Seagrass Overview - Catherine Collier, Michelle Waycott, Len McKenzie, Michelle Devlin

Seagrass meadows occur in estuarine, reef and deepwater habitats, and cover approximately 13% of the GBRWHA: 6,000 square kilometres of shallow seagrass habitat and a further 40,000 square kilometres of deepwater seagrass habitat3. They are the only flowering plants (angiosperms) to colonise the sea, have internal veins, true roots, and produce flowers and seeds, and are more closely related to lilies and gingers than to true grasses1. They are found in the coastal waters around every continent except Antarctica, are the main diet of dugongs and turtles and provide habitat and nursery grounds for many marine animals, such as fish, lobsters and prawns, species of which are commercially exploited1.

Seagrass meadows also have a significant role as substrate stabilisers and nutrient sinks, buffering or filtering nutrient and chemical inputs to the marine environment. Their uptake of phosphorous and nitrogen from coastal run-off is fundamental to the maintenance of marine water quality1,2. The difficulty is that seagrasses are in decline, due to poor water quality and a succession of extreme weather years; a trend has significant ramifications for our coastal environment. Seagrasses are naturally dynamic – it is the time frames of recovery that is potentially changing and the current recovery rate is relatively slow.

A group led by Dr Catherine Collier of JCU presented on this issue; trends and risks, and current NERP research. Dr Collier told the meeting that reductions in light associated with flood plumes were more likely to cause seagrass loss than the associated reductions in salinity. Field studies showed that change in seagrass abundance was most pronounced at more turbid sites, and threshold light levels for such declines were established. This evidence was in line with that reported during the drafting of the Scientific Consensus Statement: increases in dissolved nutrients leading to algal blooms, or chronic or pulsed increases in suspended sediments leading to increased turbidity, both of which serve to reduce the amount of light reaching the seagrass4. As well as establishing threshold light levels Dr Collier has been investigating early warning indicators for seagrass decline, with carbon:nitrogen (C:N) ratios showing the most promise, and is assessing impacts of ocean acidification and pesticide exposure.

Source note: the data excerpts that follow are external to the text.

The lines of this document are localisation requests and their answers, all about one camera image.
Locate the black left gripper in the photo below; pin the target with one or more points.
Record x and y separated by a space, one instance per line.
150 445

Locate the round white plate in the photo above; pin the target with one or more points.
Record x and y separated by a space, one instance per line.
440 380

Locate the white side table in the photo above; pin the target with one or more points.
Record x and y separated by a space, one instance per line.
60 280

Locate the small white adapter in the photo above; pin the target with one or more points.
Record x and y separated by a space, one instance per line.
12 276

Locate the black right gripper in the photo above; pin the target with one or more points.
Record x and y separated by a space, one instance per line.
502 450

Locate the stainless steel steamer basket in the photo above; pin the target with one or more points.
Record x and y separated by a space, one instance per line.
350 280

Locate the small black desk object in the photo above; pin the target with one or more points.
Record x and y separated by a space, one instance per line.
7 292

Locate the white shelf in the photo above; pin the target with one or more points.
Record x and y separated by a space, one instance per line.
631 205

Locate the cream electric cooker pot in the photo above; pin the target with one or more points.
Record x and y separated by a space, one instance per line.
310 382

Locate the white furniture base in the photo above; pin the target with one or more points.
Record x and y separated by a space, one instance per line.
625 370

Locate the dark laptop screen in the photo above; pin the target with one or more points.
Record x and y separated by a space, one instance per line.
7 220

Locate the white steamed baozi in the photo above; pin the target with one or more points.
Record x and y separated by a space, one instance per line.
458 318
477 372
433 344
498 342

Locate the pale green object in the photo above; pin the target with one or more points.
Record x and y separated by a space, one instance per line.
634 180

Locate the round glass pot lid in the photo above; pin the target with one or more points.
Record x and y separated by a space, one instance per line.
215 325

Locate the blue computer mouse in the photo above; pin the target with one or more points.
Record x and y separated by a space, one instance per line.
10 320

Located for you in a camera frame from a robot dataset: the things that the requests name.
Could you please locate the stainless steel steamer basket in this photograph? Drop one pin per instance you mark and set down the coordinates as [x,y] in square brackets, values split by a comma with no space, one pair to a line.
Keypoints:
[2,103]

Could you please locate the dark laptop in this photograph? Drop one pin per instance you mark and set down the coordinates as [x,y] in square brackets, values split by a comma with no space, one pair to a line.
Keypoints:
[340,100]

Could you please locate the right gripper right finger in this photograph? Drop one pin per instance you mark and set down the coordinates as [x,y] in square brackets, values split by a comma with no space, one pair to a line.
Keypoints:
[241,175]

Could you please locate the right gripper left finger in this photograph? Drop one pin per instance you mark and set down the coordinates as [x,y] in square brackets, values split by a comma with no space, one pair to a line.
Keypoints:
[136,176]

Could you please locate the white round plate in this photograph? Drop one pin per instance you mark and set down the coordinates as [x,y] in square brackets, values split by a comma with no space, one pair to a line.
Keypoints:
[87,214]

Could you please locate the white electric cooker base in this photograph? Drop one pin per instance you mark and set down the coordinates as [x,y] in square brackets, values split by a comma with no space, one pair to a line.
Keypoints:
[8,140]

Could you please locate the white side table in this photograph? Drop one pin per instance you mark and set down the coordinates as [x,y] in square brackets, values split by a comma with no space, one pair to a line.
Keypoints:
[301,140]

1  http://www.seagrasswatch.org/seagrass.html
2  http://www.seagrasswatch.org/Info_centre/education/Seagrass_Educators_Handbook.pdf
3  http://www.seagrasswatch.org/Info_centre/Publications/pdf/SORR_SEAGRASS_June06.pdf
Chin, A., March 2005, ‘Seagrasses’ in Chin. A (ed) State of the Great Barrier Reef On-line, Great Barrier Reef Marine Park Authority, Townsville.
4  Brodie, J., Waterhouse, J., Schaffelke, B., Johnson, J.E., Kroon, F., Thorburn, P., Rolfe, J., Lewis, S., Warne, M., Fabricius, K., McKenzie, L., Devlin, M., 2013. Reef Water Quality Scientific Consensus Statement 2013. Department of the Premier and Cabinet, Queensland Government, Brisbane.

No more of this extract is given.